■ **What to do**
Every line below should be copied exactly; drop the pictures.
Start of Raw data
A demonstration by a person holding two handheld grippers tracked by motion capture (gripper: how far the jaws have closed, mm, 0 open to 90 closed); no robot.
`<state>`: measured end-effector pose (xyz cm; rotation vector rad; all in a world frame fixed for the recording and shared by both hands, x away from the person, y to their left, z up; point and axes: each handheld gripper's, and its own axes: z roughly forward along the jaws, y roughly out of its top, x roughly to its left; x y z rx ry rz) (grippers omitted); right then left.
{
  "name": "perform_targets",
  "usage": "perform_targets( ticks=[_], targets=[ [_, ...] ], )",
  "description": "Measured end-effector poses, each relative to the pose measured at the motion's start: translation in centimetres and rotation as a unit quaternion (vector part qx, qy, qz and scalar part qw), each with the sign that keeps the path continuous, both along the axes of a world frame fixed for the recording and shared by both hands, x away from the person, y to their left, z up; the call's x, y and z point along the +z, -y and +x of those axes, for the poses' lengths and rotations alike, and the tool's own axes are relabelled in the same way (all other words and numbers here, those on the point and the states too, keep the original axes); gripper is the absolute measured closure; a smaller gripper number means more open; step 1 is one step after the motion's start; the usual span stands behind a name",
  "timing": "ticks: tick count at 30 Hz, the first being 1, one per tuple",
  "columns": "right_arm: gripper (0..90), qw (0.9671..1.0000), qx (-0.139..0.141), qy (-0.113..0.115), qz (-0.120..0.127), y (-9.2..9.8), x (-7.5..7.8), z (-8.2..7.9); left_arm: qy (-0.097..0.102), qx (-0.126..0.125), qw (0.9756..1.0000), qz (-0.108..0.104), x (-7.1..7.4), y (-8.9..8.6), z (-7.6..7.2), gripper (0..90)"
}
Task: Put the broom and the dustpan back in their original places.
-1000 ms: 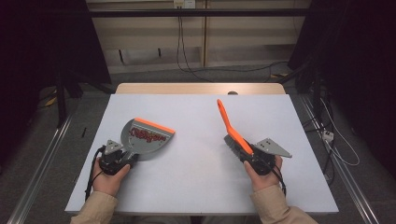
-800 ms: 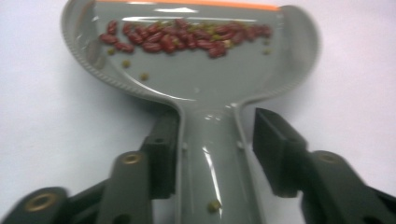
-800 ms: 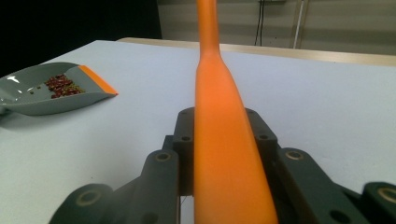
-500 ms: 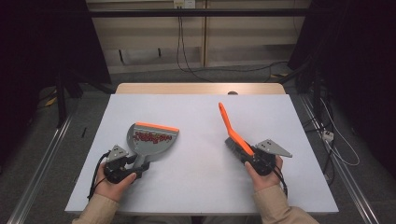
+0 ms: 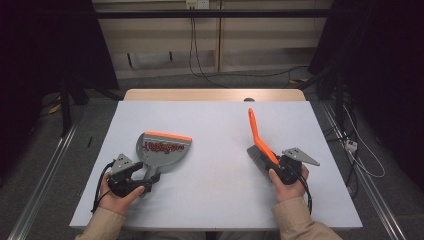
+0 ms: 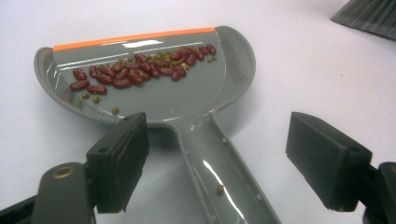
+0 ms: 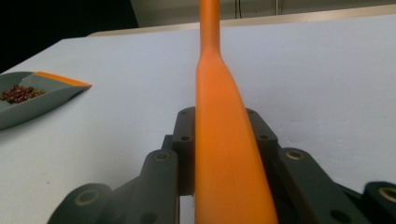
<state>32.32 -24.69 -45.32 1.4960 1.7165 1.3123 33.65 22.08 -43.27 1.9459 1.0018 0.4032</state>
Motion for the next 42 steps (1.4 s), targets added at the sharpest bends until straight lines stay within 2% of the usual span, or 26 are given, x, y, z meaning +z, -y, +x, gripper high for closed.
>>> perform_targets(
  ticks=[1,2,3,5,7,10,14,15,16,17,18,21,23,24,26,28,33,35,42],
  targets=[
    [68.6,0.9999,0.011,-0.007,-0.011,-0.1,0.1,-0.2,0.002,0.000,1.0000,0.001,0.0,0.0,0.0,21.1],
    [66.0,0.9992,0.017,-0.010,-0.035,-0.2,0.2,-0.5,0.001,-0.001,1.0000,-0.001,0.0,0.1,0.1,20.9],
    [64.8,0.9982,0.019,-0.001,-0.056,-0.3,0.4,-0.9,-0.001,-0.004,1.0000,0.002,0.0,0.1,0.1,20.7],
    [57.0,0.9952,0.029,0.009,-0.093,-0.2,1.0,-1.6,0.002,-0.005,1.0000,0.000,0.0,0.2,0.2,20.7],
    [52.8,0.9932,0.028,0.021,-0.111,0.2,1.4,-2.2,0.001,-0.008,1.0000,0.002,0.0,0.3,0.3,20.7],
    [45.9,0.9900,0.026,0.017,-0.138,0.9,1.4,-2.8,0.001,-0.011,0.9999,0.004,0.1,0.5,0.4,20.7],
    [38.6,0.9918,0.026,0.000,-0.125,1.7,1.1,-3.1,0.002,-0.012,0.9999,0.004,0.1,0.7,0.6,20.7],
    [39.7,0.9919,0.029,-0.005,-0.123,1.8,1.0,-3.2,0.002,-0.014,0.9999,0.004,0.1,0.8,0.6,20.7],
    [45.6,0.9912,0.034,-0.011,-0.128,1.8,1.0,-3.4,0.002,-0.014,0.9999,0.005,0.1,0.8,0.6,20.7],
    [45.3,0.9909,0.038,-0.013,-0.129,1.6,1.0,-3.7,0.004,-0.013,0.9999,0.006,0.1,0.8,0.7,20.7],
    [43.4,0.9910,0.044,-0.010,-0.126,1.4,1.0,-3.9,0.004,-0.016,0.9998,0.008,0.2,0.7,0.7,20.6],
    [39.7,0.9897,0.056,0.009,-0.131,0.9,1.3,-4.2,0.011,-0.017,0.9998,-0.002,0.2,0.6,0.8,18.6],
    [34.9,0.9900,0.060,0.019,-0.126,0.9,1.5,-4.1,0.017,-0.024,0.9994,-0.016,0.4,0.5,1.0,16.9],
    [33.3,0.9903,0.063,0.021,-0.122,1.0,1.4,-4.0,0.023,-0.029,0.9990,-0.023,0.5,0.5,1.0,15.6],
    [27.2,0.9926,0.068,0.020,-0.099,1.3,1.2,-3.9,0.039,-0.033,0.9981,-0.034,0.7,0.4,1.1,13.7],
    [24.6,0.9942,0.074,0.014,-0.077,1.5,1.1,-3.8,0.047,-0.038,0.9970,-0.048,0.8,0.2,1.2,11.0],
    [18.6,0.9935,0.091,0.025,-0.064,1.5,1.1,-3.9,0.064,-0.054,0.9931,-0.082,1.0,-0.5,1.3,7.5],
    [17.1,0.9934,0.092,0.024,-0.064,1.5,1.1,-4.0,0.070,-0.059,0.9921,-0.086,1.2,-0.7,1.3,6.2],
    [14.8,0.9932,0.098,0.022,-0.059,2.4,0.9,-4.6,0.068,-0.061,0.9914,-0.093,1.1,-1.6,1.2,5.9]
  ],
)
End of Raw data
■ **Output for this exercise**
A demonstration by a person holding two handheld grippers tracked by motion capture (gripper: how far the jaws have closed, mm, 0 open to 90 closed); no robot.
`<state>`: measured end-effector pose (xyz cm; rotation vector rad; all in a world frame fixed for the recording and shared by both hands, x away from the person, y to their left, z up; point and axes: each handheld gripper's, and its own axes: z roughly forward along the jaws, y roughly out of its top, x roughly to its left; x y z rx ry rz) (grippers omitted); right then left.
{
  "name": "perform_targets",
  "usage": "perform_targets( ticks=[_], targets=[ [_, ...] ], )",
  "description": "Measured end-effector poses, each relative to the pose measured at the motion's start: translation in centimetres and rotation as a unit quaternion (vector part qx, qy, qz and scalar part qw), each with the sign that keeps the path continuous, both along the axes of a world frame fixed for the recording and shared by both hands, x away from the person, y to their left, z up; the call's x, y and z point along the +z, -y and +x of those axes, for the poses' lengths and rotations alike, and the tool's own axes are relabelled in the same way (all other words and numbers here, those on the point and the states too, keep the original axes); gripper is the absolute measured closure; a smaller gripper number means more open; step 1 is one step after the motion's start; the usual span stands behind a name",
  "timing": "ticks: tick count at 30 Hz, the first being 1, one per tuple",
  "columns": "right_arm: gripper (0..90), qw (0.9671..1.0000), qx (-0.139..0.141), qy (-0.113..0.115), qz (-0.120..0.127), y (-9.2..9.8), x (-7.5..7.8), z (-8.2..7.9); left_arm: qy (-0.097..0.102), qx (-0.126..0.125), qw (0.9756..1.0000), qz (-0.108..0.104), x (-7.1..7.4), y (-8.9..8.6), z (-7.6..7.2), gripper (0..90)"
}
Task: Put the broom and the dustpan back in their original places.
-1000 ms: 
-800 ms: 
-800 ms: 
-500 ms: 
+0 ms: 
+0 ms: 
+0 ms: 
<state>32.32 -24.69 -45.32 1.4960 1.7165 1.3123 33.65 22.08 -43.27 1.9459 1.0018 0.4032</state>
Motion for the next 42 steps (1.4 s), targets added at the sharpest bends until straight lines stay within 2% of the usual span, or 26 are given, x, y, z meaning +z, -y, +x, gripper high for closed.
>>> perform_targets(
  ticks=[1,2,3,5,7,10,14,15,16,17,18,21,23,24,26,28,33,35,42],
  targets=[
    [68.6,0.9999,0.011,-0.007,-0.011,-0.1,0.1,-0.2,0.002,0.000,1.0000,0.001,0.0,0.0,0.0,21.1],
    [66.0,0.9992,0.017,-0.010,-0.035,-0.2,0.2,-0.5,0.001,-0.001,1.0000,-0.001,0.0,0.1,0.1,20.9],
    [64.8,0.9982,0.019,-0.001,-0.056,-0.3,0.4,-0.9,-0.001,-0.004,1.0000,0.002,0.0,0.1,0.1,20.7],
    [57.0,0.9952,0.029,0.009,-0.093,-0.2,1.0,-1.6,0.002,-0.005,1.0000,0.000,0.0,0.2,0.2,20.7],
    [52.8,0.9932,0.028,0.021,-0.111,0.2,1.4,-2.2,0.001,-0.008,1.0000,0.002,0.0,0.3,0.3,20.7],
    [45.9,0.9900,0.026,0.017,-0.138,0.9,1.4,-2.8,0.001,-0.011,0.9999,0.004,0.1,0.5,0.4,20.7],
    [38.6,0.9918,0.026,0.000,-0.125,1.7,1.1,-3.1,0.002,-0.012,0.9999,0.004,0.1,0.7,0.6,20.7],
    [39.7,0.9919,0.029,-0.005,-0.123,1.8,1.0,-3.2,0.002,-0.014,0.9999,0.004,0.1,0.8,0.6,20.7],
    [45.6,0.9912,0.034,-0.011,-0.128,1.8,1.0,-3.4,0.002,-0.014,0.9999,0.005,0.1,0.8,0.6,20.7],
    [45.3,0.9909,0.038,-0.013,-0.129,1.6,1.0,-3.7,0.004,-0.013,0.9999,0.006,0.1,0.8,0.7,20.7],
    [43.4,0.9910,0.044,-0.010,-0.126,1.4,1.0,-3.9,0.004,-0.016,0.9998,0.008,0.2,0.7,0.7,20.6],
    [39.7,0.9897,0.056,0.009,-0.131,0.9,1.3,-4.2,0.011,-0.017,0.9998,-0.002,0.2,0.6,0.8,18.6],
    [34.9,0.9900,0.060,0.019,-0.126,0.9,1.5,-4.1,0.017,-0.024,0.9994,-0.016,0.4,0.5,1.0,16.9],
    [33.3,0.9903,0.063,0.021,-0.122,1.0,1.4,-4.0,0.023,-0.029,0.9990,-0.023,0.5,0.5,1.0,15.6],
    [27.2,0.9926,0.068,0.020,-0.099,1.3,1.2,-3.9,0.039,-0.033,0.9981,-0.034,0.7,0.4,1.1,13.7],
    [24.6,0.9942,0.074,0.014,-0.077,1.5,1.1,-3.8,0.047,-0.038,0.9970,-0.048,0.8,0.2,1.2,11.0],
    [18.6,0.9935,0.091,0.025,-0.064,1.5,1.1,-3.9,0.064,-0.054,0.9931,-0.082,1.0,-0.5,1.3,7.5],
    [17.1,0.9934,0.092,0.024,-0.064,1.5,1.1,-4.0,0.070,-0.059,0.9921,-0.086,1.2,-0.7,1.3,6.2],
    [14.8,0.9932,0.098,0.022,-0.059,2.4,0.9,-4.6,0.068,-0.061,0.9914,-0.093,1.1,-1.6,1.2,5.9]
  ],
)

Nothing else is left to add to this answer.